The United States appealed from this decision to the District Court of the United States for the northern district of California. In that court there were a number of depositions and plats filed.

In August, 1857, that court passed the following decree, by which it will be seen that the tract of land was ordered to begin at the higher range of hills, and to run as far as the boundary line reached which had been adopted by Larios and Berreyesa: Transcript from Board of Commissioners, No. 340.
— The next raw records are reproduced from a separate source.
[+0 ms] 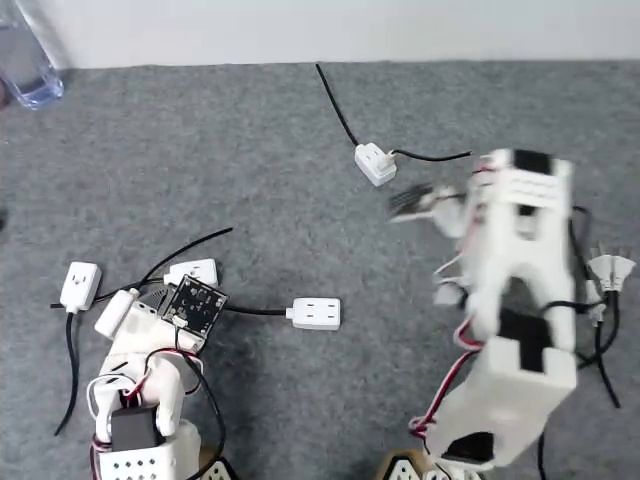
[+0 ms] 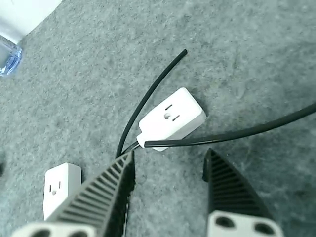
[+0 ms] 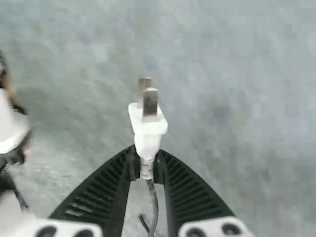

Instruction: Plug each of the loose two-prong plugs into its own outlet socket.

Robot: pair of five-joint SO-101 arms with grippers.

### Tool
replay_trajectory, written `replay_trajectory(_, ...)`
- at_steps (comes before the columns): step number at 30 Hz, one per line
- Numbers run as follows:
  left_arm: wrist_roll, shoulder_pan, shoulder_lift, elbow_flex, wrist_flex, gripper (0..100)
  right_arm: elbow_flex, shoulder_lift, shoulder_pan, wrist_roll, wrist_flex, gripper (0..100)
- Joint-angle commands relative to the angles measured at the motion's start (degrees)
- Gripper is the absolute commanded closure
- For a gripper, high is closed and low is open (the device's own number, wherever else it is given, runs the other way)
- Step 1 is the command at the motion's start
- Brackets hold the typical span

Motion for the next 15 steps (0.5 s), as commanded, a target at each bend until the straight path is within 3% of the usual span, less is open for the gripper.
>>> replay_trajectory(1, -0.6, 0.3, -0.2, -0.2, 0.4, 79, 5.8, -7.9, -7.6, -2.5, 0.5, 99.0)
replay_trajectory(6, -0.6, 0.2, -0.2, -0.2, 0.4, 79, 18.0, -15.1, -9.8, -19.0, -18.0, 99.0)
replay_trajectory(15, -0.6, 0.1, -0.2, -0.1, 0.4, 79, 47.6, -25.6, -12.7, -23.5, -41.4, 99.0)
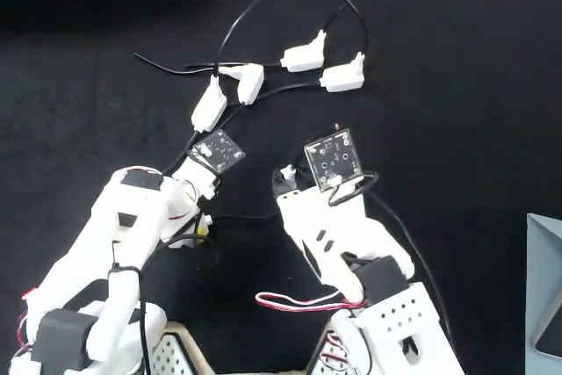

THE UNITED States, Appellants, v. Charles Fossat, APPELLEE.
STATED TERM, June, 1857.

On appeal from the final decision of the board of commissioners to ascertain and settle private land claims in the State of California.

Decree.

This cause came on to be heard at a stated term of the court, on appeal from the final decision of the board of commissioners to ascertain and settle the private land claims in the State of California, under the act of Congress approved on the 3d of March, A. D. 1851, upon the transcript of the proceedings and decision of the said board of commissioners; the papers and evidence on which the said decision was founded, the petition of the appellants and answer of the appellee, and the further evidence given in this court, by leave of the court, and it appearing to the court that the said transcript has been duly filed according to law, and the appellee in open court confessing error in the said decision of the board of land commissioners, in this, that it does not describe in a manner sufficiently defi nite the boundaries of the tract of land intended to be confirmed to the claimant; and consenting that the said decision be reversed, and such decree be entered in this court as may be lawful and proper upon the whole evidence; and counsel for the respective parties having been heard, it is by the court hereby ordered, adjudged, and decreed, that the said decision. of the board of land commissioners be, and the same is hereby, reversed.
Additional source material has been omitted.